# PROBLEM TO WORK ON:
Could the listing below be returned exactly, with its pictures left out?
--------------------
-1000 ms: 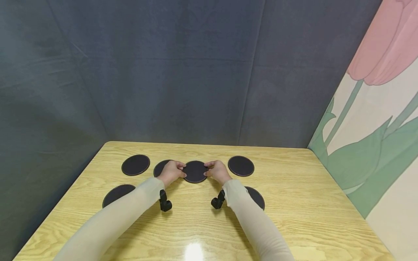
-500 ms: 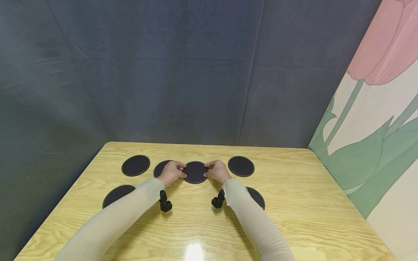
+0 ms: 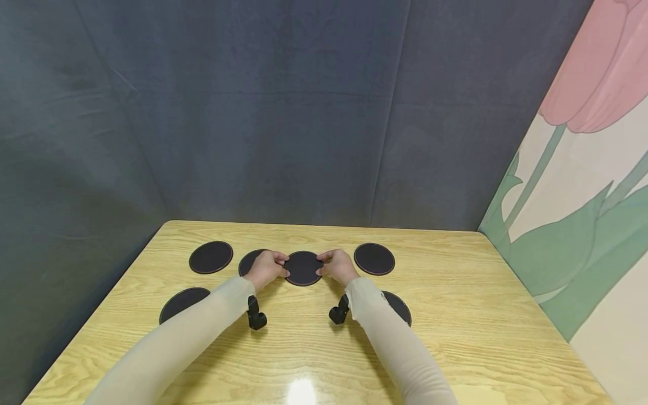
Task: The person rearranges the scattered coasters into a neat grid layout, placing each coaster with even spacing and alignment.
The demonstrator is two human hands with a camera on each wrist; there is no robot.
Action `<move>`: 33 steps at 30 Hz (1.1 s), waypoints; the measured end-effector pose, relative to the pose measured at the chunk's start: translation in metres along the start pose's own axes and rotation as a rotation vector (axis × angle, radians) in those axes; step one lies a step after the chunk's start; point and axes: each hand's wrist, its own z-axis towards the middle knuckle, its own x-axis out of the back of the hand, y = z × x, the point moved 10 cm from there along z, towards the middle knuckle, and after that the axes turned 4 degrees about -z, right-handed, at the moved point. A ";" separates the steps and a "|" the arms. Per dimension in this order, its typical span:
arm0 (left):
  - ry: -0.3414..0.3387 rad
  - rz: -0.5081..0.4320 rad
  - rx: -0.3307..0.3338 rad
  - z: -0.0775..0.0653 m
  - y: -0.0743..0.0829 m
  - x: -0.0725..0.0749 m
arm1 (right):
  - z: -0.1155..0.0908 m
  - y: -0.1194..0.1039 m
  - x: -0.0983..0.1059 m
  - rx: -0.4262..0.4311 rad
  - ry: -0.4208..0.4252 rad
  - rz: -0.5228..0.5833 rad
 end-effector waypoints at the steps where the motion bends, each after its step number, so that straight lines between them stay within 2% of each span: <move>1: 0.000 -0.002 0.000 0.000 0.000 0.000 | 0.000 0.000 0.000 0.001 0.000 -0.004; 13: -0.001 0.002 -0.009 0.000 0.001 -0.001 | -0.002 -0.001 0.001 -0.006 0.002 0.000; 24: -0.003 -0.003 -0.009 -0.002 0.002 0.001 | -0.002 -0.005 0.002 0.040 -0.001 -0.007; 33: -0.019 -0.019 0.006 -0.001 0.000 0.001 | -0.007 -0.007 0.000 0.080 -0.075 0.033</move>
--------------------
# FINAL ANSWER:
-1000 ms: 
-500 ms: 
+0 ms: 
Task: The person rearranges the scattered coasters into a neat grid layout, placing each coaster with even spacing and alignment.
The demonstrator is two human hands with a camera on each wrist; there is no robot.
Action `<move>`: 33 steps at 30 Hz (1.1 s), waypoints; the measured end-effector pose, relative to the pose measured at the chunk's start: translation in metres along the start pose's own axes and rotation as a rotation vector (axis × angle, radians) in those axes; step one lies a step after the chunk's start; point and axes: each hand's wrist, its own z-axis towards the middle knuckle, its own x-axis out of the back of the hand, y = z × x, the point moved 10 cm from there along z, towards the middle knuckle, and after that the axes turned 4 degrees about -z, right-handed, at the moved point. A ";" separates the steps and a "|" the arms. Per dimension in this order, its typical span:
arm0 (left):
  - ry: -0.3414..0.3387 rad
  - rz: -0.5081..0.4320 rad
  - rx: -0.3307..0.3338 rad
  - z: -0.0775..0.0653 m
  - y: -0.0743..0.0829 m
  - x: -0.0725..0.0749 m
arm1 (right):
  - z: -0.1155..0.0908 m
  - y: -0.1194..0.1039 m
  - x: -0.0983..0.1059 m
  - rx: -0.4262..0.4311 rad
  - ry: -0.4208..0.4252 rad
  - rz: -0.5228..0.5833 rad
 end-effector waypoints at the steps where the motion bends, each after its step number, so that straight lines between them stay within 2% of each span: <move>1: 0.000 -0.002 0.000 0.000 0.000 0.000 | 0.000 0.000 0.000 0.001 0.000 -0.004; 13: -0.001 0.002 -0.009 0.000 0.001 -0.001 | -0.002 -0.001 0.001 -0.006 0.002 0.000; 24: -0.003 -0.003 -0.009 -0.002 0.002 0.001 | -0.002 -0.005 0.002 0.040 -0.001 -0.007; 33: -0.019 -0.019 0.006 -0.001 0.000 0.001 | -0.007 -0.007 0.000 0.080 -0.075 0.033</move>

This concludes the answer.